The FEWS NET API can run queries on the full data inventory regardless of where the data is stored.
Tools such as the Data Freshness and Data Inventory Dashboards can be updated to allow a visual exploration of externally stored, in addition to FDW-stored, data.
Supporting documentation can be organized and preserved alongside ingested data, providing a richer context and preserving valuable information.
For details on adding and editing Data Collection assets, see Managing Data Collection Assets.
Use cases
Possible Data Collection assets include survey designs, training materials for enumerators, scripts used to clean or process data, code books, and profile reports and fact sheets associated with baselines. Several use cases are described below.
Supporting documentation for tabular data
Crop production data
Crop production data is often extracted from PDF documents and standardized into a tabular format for ingestion into FDW.
By uploading the source PDF as a Data Collection asset alongside the ingested Data Points, we document the standardization process, retain the original language and formatting of the data, and allow users to reference the raw source material for independent validation or further analysis.
Market price projections
Price projections are developed using a technical projections Excel file and an integrated price projections worksheet Word document.
Data Points are added to four Data Series in FDW: the three technical projections models and the integrated projection.
The Excel file contains the details of the data used to develop these Data Points. The matching Word document gives more information on the assumptions and the algorithms used by the FEWS NET Markets and Trade team to develop integrated price projections.
By uploading both the Excel and Word files as Data Collection assets, we have the ability to run internal retrospective analyses around the accuracy of the chosen integrated projection.
Data outside standard ingestion formats
Nutrition survey
Nutrition surveys often vary in structure, requiring effort to standardize and load the data into FDW’s Nutrition Domain.
If the survey structure varies month to month, it may be more practical to upload the PDF of tabular data as a Data Collection asset, rather than trying to pull out Data Points for upload.
Supporting documentation on the form design, collection methodology, and enumerator training materials can also be uploaded to the same Data Collection. Cataloging these materials together preserves the context of the data, making it easier to assess its reliability.
When not to use Data Collection assets
Semi-structured Data Series vs. assets
The Semi-structured Domain in FDW allows you to upload tabular data without meeting the additional metadata requirements of FEWS NET’s standardized domains. If the data will have scheduled updates, you likely want to ingest it as multiple Data Collections with Data Points. This allows you to use the FEWS NET API to extract the data across multiple Data Collections.

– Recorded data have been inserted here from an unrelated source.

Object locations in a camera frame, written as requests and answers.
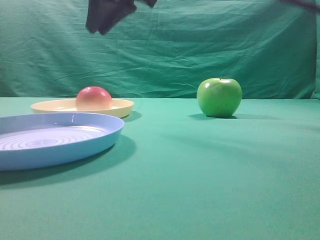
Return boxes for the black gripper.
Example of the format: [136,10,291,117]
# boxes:
[85,0,158,36]

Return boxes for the red yellow round bread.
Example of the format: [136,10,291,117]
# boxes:
[75,86,113,111]

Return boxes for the yellow plastic plate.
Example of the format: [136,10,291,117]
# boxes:
[31,98,134,118]

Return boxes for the blue plastic plate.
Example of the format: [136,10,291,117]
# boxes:
[0,112,125,171]

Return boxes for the green apple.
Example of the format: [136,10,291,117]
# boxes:
[196,77,243,118]

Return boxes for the green backdrop cloth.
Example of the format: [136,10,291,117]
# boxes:
[0,0,320,99]

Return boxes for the green table cloth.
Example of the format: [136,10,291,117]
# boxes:
[0,98,320,240]

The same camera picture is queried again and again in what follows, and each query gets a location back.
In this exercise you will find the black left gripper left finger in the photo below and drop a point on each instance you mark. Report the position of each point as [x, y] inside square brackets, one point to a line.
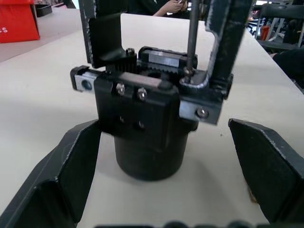
[47, 190]

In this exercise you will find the small orange container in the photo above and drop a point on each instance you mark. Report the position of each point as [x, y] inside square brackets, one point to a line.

If the data does not lend itself to a time series analysis, it may be more appropriate to upload it as a set of assets.
Files not specific to one Data Collection
Supporting documentation such as reports, training materials, and process documentation may apply to multiple Data Collections. You should only add assets that are unique to a given Data Collection.
For example, if a market functioning map is updated every quarter with new data, the ArcGIS file that is used to generate multiple Data Collections should not be attached to a single Data Collection.